Monday, July 19, 2004

Beyond steadying its own stock, IBM Corp.'s solid results and positive outlook will serve to help steady the semi industry, research firm the Lehman Brothers reported.

Total Q2 revenue was $23.2 billion, up 7 percent year-over-year, on IBM's earnings per share of $1.16, compared with 98 cents per share in the same period of 2003. Big Blue saw sales growth in four out of five business groups, noting particularly strong increases in financial services and industrial sectors, as well as in small and medium businesses. By major segment, global services revenues were $11.3 billion, up 1.8 percent quarter-over-quarter; hardware revenues were $7.4 billion, up 10.4 percent quarter-over-quarter; and software revenues were sequentially flat at $3.5 billion.

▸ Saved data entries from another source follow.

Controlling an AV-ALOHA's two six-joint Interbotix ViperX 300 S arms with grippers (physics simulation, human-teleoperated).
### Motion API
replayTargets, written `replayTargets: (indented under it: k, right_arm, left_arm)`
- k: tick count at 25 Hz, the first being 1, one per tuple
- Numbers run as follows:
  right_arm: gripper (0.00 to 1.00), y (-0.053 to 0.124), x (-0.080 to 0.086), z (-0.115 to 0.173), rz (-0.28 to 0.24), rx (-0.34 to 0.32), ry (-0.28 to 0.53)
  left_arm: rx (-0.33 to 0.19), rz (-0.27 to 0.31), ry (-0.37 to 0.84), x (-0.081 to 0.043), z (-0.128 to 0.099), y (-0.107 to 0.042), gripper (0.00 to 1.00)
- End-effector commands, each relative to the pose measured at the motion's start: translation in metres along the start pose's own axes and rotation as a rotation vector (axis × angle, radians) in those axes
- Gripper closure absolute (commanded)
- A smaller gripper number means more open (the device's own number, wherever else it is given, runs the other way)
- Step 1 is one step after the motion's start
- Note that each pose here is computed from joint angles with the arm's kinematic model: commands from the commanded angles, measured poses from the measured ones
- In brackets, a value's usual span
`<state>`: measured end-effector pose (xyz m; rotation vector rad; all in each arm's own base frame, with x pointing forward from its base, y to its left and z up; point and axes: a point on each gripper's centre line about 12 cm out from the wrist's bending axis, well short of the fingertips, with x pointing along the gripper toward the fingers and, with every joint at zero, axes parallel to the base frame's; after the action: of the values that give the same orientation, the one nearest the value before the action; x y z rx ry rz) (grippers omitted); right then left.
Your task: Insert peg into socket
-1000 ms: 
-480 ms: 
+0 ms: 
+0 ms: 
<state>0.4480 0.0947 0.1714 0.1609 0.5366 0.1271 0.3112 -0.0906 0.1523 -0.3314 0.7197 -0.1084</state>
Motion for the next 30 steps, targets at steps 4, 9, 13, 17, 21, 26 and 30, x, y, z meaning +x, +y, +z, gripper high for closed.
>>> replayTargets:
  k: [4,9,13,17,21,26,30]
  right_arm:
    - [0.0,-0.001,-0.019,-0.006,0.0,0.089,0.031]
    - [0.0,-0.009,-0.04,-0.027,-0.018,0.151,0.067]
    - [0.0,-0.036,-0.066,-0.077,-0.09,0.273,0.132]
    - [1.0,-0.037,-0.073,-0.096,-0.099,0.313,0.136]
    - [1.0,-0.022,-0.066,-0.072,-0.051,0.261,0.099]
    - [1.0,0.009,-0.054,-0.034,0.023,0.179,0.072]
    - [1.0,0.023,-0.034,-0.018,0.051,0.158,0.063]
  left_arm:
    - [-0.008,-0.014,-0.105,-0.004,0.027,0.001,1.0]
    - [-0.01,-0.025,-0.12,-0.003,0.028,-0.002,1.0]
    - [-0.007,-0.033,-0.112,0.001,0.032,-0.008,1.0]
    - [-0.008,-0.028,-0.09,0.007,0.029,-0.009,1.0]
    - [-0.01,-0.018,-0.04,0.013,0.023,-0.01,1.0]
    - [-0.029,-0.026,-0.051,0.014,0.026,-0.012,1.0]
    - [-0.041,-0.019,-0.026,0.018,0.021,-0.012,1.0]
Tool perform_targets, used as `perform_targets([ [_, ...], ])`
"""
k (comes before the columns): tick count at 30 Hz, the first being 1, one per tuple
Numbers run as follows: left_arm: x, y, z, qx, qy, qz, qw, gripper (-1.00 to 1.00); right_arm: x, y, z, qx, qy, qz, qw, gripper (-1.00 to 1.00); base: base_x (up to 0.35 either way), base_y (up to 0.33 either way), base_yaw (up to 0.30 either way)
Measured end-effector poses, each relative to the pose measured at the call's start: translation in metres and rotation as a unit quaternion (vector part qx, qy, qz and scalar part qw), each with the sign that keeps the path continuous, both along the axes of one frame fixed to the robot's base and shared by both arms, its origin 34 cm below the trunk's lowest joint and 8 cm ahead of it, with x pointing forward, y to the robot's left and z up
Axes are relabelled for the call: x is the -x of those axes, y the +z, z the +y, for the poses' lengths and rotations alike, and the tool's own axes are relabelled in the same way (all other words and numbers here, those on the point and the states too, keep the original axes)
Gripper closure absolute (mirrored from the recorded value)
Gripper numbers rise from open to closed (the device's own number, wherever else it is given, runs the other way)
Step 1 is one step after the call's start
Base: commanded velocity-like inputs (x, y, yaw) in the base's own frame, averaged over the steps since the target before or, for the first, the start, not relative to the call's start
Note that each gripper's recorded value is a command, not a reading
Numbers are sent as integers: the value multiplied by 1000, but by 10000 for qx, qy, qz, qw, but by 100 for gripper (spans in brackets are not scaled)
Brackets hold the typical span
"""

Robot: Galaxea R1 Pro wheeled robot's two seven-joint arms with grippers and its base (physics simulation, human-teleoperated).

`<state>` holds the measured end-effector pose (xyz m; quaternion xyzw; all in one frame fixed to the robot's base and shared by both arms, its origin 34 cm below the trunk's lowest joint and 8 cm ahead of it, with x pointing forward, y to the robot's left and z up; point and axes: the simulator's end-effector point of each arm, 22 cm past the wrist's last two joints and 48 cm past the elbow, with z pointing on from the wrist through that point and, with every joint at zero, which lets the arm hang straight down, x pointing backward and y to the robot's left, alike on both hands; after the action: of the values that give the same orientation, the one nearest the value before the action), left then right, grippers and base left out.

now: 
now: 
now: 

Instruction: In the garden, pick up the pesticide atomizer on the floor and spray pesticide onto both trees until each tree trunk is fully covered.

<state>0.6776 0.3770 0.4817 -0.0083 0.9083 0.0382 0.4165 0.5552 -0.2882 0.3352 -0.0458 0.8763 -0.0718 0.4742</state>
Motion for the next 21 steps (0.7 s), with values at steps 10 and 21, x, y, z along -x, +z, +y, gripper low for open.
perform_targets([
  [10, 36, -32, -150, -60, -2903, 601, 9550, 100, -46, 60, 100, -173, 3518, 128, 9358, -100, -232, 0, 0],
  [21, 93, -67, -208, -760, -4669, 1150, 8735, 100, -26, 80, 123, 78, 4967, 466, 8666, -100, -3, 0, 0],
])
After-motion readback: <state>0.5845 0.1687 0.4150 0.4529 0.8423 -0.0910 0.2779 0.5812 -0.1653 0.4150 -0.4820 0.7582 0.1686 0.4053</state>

Mark Loughridge, IBM’s senior VP and CFO, pointed out that IBM's zSeries growth on saw year-to-year revenue growth of 44 percent on MIPS growth of 75 percent. "This is the fourth consecutive quarter of revenue growth following the z990 introduction last year," he said on Q2 conference call.

"Solid Hardware revenues were led by strong sales of zSeries, as well as Intel-based Xeon xSeries servers, while personal systems revenues were $3.2 billion (up 12.3 percent quarter-over-quarter) on solid IBM ThinkPad notebook and PC shipments, all likely to be viewed as constructive for semi bellwether Intel," Tim Luke, a Lehman managing director, said in a research note late Thursday. "Management noted that in general hardware component prices were very stable during the quarter, although, prices for LCDs and memory trended up slightly. Management expects fairly stable component pricing in 2H04, which is in line with our view that inventory re-balancing continues at this stage across several semiconductor component categories."

IBM gave further good news in its Q2 results Thursday, saying that the technology group's OEM revenue increased $701 million as yields and manufacturing improvements took hold at its East Fishkill, N.Y., plant. Fab output, IBM said, doubled at the 300mm location in the June quarter.

"Management noted that 300mm fab output doubled quarter-over-quarter in Q2 and has the potential to double again in Q3," Luke said. "In general, we view IBM's forecast for improving efficiencies/higher output as constructive and we note that CDMA pioneer Qualcomm is one of IBM's key fabless customers."

Looking ahead, Loughridge said IBM should meet analyst estimates for the year. "We continue to see the IT industry growth around 4 to 5 percent, which is the best it has been since 2000," he said. "Customer spending continues to improve, though not uniformly across all segments and regions. This is nothing new. Demand is not entirely predictable or consistent, and it evolves with customer requirements."

Lehman's Luke put estimates at $96.3 billion and $4.95 EPS for 2004.

"We remain encouraged by management's constructive tone and their estimates for 'IT industry growth of approximately 4 to 5 percent,'" Luke said.  "Management noted that customer spending continues to improve though not uniformly across all segments and regions, which is consistent with our view that corporate IT spending continues to improve at a steady if measured pace."